— Ты подковал мою лошадь, а подкова сломалась!
Браун усмехнулся.
— Но это было три месяца назад, а, значит, мы квиты!
— Нет! — свирепо выкрикнул Тоннен. — Когда моя лошадь сломала подкову, я чуть не сломал себе шею! К тому же, я вез с собой несколько бутылок виски. И все они разбились! Поэтому ты должен мне пять долларов за виски и семьдесят пять долларов за лошадь, которую мне пришлось пристрелить!
— Итого — восемьдесят долларов… — пробормотал Марти, поднимаясь с земли.
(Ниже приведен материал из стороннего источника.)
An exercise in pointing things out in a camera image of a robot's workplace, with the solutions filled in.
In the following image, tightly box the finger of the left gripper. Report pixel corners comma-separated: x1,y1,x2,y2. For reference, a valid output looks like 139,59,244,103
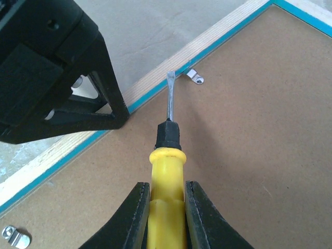
1,35,129,144

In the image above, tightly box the teal wooden photo frame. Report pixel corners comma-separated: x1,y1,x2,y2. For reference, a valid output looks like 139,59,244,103
1,5,331,248

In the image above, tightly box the yellow handled screwdriver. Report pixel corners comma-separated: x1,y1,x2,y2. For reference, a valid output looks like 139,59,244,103
147,71,187,248

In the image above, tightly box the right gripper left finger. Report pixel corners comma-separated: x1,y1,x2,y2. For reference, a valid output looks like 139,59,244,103
80,182,150,249

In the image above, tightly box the metal frame retaining clip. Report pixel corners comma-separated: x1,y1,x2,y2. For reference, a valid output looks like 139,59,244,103
186,68,204,85

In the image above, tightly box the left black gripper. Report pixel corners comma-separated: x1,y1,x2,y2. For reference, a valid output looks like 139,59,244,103
1,1,98,127

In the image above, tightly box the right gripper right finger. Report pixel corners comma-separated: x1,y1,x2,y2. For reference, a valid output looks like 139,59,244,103
185,181,252,248

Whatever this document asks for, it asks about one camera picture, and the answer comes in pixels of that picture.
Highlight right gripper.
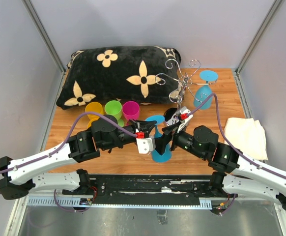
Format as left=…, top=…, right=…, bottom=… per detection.
left=154, top=120, right=207, bottom=160

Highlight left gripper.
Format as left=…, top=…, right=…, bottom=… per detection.
left=102, top=119, right=157, bottom=150

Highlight blue plastic goblet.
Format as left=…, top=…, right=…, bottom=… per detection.
left=144, top=114, right=172, bottom=164
left=194, top=70, right=218, bottom=108

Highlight chrome wine glass rack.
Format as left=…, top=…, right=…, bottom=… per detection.
left=155, top=59, right=217, bottom=128

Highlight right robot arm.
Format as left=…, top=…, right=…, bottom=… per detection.
left=155, top=124, right=286, bottom=210

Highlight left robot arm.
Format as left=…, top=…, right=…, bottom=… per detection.
left=0, top=115, right=156, bottom=200

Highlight magenta plastic goblet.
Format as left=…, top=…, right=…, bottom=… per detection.
left=122, top=101, right=140, bottom=120

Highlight green plastic goblet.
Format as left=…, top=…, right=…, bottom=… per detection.
left=104, top=100, right=124, bottom=127

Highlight black floral plush pillow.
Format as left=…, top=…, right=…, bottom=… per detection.
left=56, top=46, right=181, bottom=110

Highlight yellow plastic goblet rear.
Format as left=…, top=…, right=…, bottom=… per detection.
left=85, top=102, right=104, bottom=115

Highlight yellow plastic goblet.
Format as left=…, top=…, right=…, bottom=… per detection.
left=85, top=102, right=104, bottom=115
left=87, top=118, right=98, bottom=128

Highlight yellow plastic goblet front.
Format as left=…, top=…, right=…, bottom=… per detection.
left=87, top=118, right=98, bottom=128

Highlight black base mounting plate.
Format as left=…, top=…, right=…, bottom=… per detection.
left=57, top=174, right=239, bottom=207

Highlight white folded cloth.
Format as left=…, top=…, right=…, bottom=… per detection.
left=224, top=118, right=268, bottom=161

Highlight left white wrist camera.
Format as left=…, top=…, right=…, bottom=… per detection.
left=136, top=132, right=156, bottom=154

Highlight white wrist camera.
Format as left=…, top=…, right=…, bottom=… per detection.
left=177, top=106, right=193, bottom=133
left=136, top=132, right=156, bottom=154

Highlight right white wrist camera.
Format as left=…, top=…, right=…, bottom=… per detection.
left=177, top=106, right=193, bottom=133

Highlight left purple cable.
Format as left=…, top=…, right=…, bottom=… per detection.
left=0, top=113, right=140, bottom=227

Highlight left aluminium frame post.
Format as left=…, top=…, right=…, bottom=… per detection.
left=21, top=0, right=65, bottom=74

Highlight aluminium frame post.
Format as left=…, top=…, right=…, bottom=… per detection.
left=235, top=0, right=285, bottom=74
left=21, top=0, right=65, bottom=74

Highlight right aluminium frame post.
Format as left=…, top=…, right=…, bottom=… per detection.
left=235, top=0, right=285, bottom=74

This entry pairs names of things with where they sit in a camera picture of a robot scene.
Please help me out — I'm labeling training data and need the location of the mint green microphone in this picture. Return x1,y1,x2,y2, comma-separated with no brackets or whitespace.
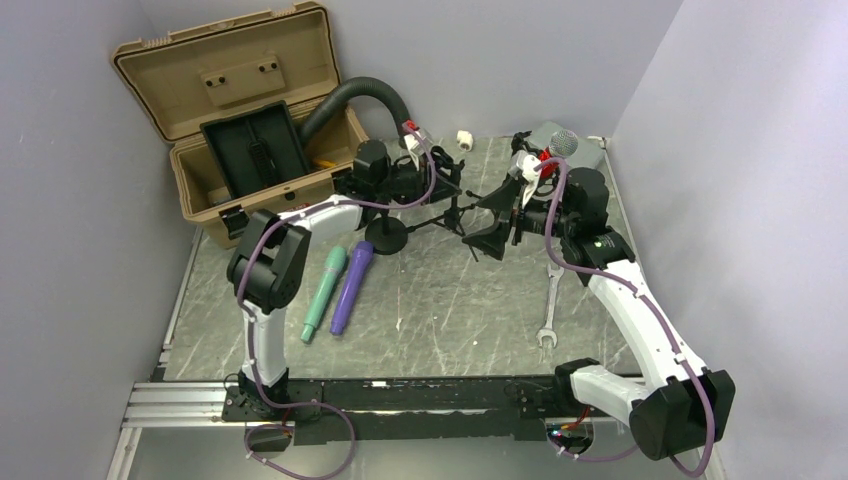
300,246,347,344

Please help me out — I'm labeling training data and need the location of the grey rectangular block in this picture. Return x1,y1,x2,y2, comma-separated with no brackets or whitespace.
526,121,604,169

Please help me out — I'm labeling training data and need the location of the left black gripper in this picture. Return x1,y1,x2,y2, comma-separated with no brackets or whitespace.
375,151,463,207

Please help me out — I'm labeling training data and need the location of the tan plastic tool case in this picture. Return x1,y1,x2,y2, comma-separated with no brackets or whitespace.
112,1,367,249

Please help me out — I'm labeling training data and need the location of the red microphone silver grille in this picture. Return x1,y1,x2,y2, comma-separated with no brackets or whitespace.
539,129,579,162

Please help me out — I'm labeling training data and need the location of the black corrugated hose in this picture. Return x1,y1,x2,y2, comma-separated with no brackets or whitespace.
297,76,416,151

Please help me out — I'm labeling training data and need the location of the small white pipe fitting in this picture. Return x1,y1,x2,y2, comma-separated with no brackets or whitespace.
456,130,474,152

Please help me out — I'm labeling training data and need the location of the black round-base mic stand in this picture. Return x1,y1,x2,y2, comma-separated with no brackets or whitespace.
364,216,408,255

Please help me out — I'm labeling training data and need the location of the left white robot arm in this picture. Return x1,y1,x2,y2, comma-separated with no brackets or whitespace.
226,140,465,420

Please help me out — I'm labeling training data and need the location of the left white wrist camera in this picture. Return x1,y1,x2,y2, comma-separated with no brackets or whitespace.
401,120,431,168

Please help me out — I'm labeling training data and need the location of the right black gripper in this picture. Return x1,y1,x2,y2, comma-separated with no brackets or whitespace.
462,177,577,260

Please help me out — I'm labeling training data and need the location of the purple cable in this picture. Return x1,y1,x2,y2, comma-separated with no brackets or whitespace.
235,129,439,480
533,157,717,478

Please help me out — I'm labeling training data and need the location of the black tripod mic stand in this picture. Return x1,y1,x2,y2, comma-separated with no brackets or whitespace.
405,159,482,237

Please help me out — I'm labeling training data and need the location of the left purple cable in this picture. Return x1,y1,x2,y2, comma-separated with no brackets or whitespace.
235,129,439,480

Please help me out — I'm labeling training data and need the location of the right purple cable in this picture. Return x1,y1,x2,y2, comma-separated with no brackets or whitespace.
533,157,717,478

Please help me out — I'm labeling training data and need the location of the black tray in case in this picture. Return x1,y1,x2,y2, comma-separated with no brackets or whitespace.
200,101,311,198

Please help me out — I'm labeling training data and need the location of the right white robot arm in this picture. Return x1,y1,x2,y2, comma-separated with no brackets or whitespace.
463,168,736,460

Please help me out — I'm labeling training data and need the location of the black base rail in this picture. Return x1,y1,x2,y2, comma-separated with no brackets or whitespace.
221,375,595,452

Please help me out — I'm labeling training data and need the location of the black tripod shock-mount stand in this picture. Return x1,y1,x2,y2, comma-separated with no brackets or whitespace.
484,132,559,245

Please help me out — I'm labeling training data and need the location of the silver open-end wrench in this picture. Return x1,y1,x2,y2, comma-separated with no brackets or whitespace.
536,263,564,348

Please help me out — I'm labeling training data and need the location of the aluminium extrusion frame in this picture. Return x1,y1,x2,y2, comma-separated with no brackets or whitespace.
105,228,233,480

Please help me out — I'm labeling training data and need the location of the purple microphone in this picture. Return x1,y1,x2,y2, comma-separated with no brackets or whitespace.
330,240,374,336
Лицо его было все еще пепельно-серым, рубашка потеряла цвет и бахрому, а слабость в коленях заставляла шататься. Держась руками за шею, он побрел через площадь к Брауну, который по-прежнему не опускал винтовку.
— Если твоя лошадь сломала подкову, — крикнул он Тоннену, — приводи ее ко мне в кузницу! Я поменяю тебе подкову!
Бэф сверкнул глазами и злобно прорычал:
— Я же тебе сказал — мне пришлось пристрелить ее!
— Но это уже твоя проблема! — парировал док.
Тоннен угрожающе произнес:
— Нет, теперь это твоя проблема! Каждый раз, когда ты будешь выходить на улицу, тебе придется оглядываться, потому что я обещаю тебе пулю в спину!
Он стегнул лошадь плеткой и в сопровождении своих дружков покинул площадь. Со свистом и воплями банда Тоннена пронеслась по улице Хилл-Вэлли и спустя несколько минут исчезла среди окружавших город холмов.
Марти остановился перед Брауном, потирая шею. С виноватой улыбкой он сказал:
— Док…
Браун покачал головой:
— Марти, я же только вчера ясно написал тебе, чтобы ты не возвращался сюда, а отправлялся назад, в 1985 год.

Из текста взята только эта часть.